Buried in OFTA is a provision that undermines Congress’ ability to protect the security of U.S. ports. OFTA would grant firms incorporated in Oman a "right of establishment" to acquire and operate landside port activities within the United States. OFTA’s privileges apply to Omani firms as well as any firm incorporated and operating in Oman. If Dubai Ports World sets up in Oman and Congress intervened in an attempted acquisition as occurred this past spring, OFTA would empower Dubai Ports World to drag the U.S. before a U.N. or World Bank tribunal to demand that we compensate them with taxpayer dollars for "future expected profits" lost because Congress undermined a new OFTA right to operate.
"Simply put, foreign tribunals should not determine what is in fact a security threat to the United States. This provision should not be in this trade agreement and this Congress should not be asked to support it," said Michaud.
Proponents of OFTA are trying to control growing opposition by arguing that the agreement contains an "Essential Security" standard that somehow protects against challenges. Unfortunately, it does not - that provision would not halt challenges to US decisions.
"Now you might say - what does Oman have against us? I am not worried about the Sultan of Oman," said Murtha. "I doubt he would consider it in his interest to drag the U.S. to a foreign tribunal. He has been very helpful in facilitating U.S. troop movements in the area. The problem is that under this agreement any private investor or company operating in Oman can drag the U.S. government to one of these foreign tribunals."
"Because the U.S. allows other foreign port operating firms within the U.S., we can’t claim simply that any foreign firms in our ports is a security threat," said Murtha. We must show a specific threat to convince the foreign tribunal. So, the best case scenario is that we spend significant money and reveal national security secrets trying to convince a foreign tribunal that were justified in violating OFTA. This is not a gamble I am willing to take with our nation’s national security."

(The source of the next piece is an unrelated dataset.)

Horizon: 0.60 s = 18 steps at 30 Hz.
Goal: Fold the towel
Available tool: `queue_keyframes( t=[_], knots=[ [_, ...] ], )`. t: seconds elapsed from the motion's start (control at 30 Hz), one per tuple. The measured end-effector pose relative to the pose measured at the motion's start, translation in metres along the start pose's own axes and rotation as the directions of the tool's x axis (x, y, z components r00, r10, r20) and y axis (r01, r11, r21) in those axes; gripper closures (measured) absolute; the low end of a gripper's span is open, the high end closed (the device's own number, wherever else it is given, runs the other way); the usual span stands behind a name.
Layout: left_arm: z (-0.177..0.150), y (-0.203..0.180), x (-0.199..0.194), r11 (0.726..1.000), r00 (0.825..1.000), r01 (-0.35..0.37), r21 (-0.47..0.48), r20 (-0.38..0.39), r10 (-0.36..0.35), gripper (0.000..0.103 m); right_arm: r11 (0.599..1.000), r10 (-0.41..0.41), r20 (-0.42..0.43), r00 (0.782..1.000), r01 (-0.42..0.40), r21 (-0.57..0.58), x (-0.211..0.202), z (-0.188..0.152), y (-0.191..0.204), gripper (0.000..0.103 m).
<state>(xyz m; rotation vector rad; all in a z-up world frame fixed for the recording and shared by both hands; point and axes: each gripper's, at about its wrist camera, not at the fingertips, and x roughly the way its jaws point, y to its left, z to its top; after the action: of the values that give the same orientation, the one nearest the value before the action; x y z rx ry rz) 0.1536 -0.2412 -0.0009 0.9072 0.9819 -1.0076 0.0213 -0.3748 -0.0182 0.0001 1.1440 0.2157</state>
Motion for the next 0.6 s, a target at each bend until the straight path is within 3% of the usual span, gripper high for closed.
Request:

At the end of June, Michaud and his colleagues announced that over 400 state and local organizations have signed a letter against the Oman FTA. The signers of the letter represent religious, labor, human rights, consumer, environmental, and family farm organizations, including several from Maine.
"At the end of the day we need to think about the economic reality that America is facing when considering agreements like the Oman Free Trade Agreement. Our trade deficit hit a record-shattering $726 billion last year," said Michaud. "Like CAFTA, the Oman agreement will accelerate job loss and lower living standards in the United States, while increasing poverty in the nations we trade with. Oman’s laws remain in serious violation of the International Labor Organization’s most important and fundamental rights - the freedom of association and the right to organize and bargain collectively."